> [EXERCISE REQUIREMENTS]
Read through the lines below and copy the ones holding the string "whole".
********************
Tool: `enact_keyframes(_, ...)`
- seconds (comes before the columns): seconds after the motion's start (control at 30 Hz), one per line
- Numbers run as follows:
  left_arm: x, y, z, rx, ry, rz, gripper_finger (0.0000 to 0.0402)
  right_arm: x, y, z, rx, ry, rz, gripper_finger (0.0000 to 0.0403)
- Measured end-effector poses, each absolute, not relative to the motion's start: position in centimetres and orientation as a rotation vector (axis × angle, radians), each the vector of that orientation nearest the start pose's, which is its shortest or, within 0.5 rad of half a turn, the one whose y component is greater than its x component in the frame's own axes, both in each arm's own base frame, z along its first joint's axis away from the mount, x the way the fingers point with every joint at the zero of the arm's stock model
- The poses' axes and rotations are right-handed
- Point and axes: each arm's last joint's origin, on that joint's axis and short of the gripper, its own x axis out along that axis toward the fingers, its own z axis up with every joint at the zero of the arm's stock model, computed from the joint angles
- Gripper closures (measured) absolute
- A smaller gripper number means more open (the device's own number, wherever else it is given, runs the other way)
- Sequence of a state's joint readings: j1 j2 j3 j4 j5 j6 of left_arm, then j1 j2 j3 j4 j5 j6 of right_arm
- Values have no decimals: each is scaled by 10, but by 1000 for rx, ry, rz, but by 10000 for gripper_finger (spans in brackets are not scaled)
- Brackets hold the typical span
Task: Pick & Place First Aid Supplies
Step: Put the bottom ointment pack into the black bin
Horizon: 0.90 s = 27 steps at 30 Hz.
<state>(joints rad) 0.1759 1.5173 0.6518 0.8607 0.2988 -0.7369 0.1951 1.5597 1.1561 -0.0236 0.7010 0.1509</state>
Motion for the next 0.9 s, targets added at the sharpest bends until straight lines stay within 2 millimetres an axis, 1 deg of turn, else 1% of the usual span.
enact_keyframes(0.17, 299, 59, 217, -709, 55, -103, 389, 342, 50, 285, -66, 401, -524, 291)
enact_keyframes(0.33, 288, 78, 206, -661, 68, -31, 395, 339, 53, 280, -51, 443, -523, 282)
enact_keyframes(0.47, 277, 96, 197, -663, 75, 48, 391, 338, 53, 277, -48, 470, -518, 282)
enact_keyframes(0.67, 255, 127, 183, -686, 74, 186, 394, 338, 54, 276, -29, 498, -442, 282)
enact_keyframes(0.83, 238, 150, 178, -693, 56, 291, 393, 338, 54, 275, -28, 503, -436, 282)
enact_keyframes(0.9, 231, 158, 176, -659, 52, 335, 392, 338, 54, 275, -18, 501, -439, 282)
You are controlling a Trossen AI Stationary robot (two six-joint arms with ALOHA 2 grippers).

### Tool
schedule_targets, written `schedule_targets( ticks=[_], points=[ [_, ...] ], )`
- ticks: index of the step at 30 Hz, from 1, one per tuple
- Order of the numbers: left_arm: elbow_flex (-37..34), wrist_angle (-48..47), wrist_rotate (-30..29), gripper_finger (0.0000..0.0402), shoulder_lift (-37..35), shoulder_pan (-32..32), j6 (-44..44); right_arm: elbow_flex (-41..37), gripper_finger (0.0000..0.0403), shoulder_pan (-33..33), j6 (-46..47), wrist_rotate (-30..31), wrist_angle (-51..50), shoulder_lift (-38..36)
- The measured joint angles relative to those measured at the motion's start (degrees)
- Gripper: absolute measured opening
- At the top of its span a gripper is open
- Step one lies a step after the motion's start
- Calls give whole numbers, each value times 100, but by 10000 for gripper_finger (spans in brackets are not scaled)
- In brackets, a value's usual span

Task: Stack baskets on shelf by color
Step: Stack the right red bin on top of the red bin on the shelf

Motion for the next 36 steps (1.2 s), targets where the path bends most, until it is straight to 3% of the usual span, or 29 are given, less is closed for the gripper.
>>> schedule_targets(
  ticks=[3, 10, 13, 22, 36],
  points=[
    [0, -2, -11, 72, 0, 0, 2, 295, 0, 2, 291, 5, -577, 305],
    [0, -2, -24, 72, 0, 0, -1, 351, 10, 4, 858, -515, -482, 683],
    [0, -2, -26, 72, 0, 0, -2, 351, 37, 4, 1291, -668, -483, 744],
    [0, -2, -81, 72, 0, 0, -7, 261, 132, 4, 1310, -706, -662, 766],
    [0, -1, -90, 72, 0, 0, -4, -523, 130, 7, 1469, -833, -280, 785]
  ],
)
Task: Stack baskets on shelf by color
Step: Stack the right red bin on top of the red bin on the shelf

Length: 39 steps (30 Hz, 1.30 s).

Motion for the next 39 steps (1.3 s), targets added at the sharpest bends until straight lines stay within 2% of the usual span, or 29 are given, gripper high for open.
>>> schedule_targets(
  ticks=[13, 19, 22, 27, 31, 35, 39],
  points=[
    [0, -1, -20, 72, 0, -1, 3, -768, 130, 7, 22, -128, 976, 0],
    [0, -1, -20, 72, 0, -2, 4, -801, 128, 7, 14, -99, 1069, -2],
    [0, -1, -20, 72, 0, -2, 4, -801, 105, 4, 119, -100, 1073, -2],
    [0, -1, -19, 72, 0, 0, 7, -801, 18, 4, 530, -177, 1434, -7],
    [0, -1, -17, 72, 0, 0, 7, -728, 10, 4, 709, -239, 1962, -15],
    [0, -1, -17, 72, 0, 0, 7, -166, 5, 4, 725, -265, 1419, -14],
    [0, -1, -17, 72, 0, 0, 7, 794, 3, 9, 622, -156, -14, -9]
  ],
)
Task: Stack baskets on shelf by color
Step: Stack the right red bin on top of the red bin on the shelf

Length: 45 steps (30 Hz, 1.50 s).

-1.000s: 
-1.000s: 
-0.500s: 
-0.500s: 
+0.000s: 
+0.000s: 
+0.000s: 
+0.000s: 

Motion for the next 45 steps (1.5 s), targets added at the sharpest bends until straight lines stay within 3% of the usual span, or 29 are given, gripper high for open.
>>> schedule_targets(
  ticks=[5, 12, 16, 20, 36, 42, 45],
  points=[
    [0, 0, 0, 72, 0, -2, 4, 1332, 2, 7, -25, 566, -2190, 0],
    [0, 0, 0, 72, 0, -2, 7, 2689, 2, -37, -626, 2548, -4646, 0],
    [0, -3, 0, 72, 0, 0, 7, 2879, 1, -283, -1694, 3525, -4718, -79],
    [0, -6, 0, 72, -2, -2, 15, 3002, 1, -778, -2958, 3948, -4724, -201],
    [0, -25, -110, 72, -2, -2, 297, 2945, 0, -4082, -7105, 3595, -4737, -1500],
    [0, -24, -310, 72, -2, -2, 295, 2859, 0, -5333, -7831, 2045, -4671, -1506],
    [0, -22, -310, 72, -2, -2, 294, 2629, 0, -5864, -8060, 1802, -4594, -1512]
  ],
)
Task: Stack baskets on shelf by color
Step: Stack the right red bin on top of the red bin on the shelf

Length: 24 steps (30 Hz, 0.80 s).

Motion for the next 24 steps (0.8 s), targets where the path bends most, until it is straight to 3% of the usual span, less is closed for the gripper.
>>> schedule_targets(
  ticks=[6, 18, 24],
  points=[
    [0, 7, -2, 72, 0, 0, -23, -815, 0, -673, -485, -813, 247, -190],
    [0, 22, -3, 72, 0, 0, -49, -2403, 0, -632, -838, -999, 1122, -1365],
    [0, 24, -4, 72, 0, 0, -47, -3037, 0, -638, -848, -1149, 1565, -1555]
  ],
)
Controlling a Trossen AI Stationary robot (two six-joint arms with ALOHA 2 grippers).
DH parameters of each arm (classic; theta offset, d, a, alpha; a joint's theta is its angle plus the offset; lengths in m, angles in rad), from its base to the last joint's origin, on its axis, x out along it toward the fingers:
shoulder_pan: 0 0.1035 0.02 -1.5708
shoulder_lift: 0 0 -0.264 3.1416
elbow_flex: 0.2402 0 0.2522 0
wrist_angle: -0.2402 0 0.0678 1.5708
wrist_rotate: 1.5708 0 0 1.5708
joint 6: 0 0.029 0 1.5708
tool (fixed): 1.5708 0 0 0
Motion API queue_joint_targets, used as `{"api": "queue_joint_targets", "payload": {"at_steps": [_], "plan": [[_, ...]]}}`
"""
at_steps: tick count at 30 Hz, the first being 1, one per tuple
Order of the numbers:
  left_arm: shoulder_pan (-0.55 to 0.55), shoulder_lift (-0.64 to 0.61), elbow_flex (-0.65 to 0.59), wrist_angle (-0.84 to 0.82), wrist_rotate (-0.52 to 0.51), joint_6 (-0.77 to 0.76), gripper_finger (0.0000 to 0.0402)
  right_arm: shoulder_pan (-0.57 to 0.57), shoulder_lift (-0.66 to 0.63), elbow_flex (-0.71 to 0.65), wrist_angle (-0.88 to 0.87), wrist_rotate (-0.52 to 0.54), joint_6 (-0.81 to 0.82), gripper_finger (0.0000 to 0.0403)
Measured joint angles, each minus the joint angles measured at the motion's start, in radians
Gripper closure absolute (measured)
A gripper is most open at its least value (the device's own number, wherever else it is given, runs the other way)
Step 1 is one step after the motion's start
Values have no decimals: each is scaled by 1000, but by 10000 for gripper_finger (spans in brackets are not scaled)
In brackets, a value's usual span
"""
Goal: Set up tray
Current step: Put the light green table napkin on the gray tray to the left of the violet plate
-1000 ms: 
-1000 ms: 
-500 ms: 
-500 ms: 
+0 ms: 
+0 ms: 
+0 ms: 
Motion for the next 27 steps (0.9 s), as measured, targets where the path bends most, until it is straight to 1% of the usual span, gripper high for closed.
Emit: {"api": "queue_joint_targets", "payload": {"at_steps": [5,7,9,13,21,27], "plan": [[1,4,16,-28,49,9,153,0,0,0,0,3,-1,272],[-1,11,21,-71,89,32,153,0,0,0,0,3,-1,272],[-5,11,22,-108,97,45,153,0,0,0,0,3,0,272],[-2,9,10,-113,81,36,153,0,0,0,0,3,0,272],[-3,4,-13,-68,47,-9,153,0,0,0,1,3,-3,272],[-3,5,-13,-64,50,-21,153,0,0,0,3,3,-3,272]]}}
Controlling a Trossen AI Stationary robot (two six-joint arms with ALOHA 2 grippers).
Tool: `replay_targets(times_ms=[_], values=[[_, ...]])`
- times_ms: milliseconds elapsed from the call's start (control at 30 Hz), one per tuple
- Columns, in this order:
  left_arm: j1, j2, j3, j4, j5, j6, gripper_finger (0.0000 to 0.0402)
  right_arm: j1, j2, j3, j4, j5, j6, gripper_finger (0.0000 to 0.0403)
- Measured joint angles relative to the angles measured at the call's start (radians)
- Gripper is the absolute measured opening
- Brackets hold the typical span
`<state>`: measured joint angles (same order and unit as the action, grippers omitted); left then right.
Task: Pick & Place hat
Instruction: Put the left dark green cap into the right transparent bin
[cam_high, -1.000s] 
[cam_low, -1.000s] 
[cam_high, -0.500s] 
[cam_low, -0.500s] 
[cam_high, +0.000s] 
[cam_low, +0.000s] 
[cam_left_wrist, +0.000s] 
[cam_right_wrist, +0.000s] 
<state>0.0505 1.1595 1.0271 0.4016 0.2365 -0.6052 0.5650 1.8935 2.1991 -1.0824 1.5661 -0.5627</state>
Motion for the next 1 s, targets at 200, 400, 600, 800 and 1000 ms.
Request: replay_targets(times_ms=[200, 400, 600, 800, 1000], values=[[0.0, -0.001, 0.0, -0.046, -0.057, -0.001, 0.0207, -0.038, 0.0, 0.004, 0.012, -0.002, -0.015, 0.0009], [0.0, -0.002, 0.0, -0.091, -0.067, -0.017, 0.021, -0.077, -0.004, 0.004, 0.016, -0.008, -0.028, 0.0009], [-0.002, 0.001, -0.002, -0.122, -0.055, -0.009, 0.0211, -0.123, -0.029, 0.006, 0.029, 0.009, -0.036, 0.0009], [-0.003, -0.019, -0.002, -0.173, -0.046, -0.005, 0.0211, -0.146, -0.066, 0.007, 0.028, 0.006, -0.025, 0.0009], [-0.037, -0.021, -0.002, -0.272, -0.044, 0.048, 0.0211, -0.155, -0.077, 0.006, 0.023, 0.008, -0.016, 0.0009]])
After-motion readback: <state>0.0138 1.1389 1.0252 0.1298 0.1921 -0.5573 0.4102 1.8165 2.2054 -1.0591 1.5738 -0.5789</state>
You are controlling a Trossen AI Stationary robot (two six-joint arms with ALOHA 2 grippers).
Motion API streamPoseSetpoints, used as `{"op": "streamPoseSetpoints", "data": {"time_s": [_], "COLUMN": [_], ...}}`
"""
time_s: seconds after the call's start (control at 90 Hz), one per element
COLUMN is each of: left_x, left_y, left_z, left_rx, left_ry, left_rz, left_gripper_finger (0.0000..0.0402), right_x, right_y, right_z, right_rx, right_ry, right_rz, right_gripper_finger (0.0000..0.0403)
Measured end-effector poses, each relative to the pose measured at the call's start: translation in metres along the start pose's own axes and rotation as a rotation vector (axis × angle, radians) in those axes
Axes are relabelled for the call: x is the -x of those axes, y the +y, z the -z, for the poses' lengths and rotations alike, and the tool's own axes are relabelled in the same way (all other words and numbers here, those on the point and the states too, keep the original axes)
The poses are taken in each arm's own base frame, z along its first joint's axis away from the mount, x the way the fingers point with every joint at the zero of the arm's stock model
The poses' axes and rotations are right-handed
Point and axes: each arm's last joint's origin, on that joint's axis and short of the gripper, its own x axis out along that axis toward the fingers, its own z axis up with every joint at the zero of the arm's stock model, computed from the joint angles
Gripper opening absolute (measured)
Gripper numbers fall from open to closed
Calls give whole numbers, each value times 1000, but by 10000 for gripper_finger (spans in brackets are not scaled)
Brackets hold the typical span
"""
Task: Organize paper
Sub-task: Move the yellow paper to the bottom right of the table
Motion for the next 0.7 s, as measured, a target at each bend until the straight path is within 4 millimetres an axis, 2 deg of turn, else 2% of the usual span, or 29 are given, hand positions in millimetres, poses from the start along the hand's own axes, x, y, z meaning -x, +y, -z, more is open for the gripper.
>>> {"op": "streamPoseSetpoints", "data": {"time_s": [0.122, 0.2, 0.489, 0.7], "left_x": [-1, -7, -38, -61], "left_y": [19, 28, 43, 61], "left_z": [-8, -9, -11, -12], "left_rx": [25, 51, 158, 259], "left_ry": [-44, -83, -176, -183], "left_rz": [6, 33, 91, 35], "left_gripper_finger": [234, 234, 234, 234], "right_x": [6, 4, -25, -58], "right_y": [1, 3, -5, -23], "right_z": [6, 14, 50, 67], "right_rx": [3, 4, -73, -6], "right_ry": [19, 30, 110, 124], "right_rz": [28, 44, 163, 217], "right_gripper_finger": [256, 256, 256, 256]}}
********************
> [FINAL ANSWER]
- Calls give whole numbers, each value times 100, but by 10000 for gripper_finger (spans in brackets are not scaled)
Calls give whole numbers, each value times 1000, but by 10000 for gripper_finger (spans in brackets are not scaled)

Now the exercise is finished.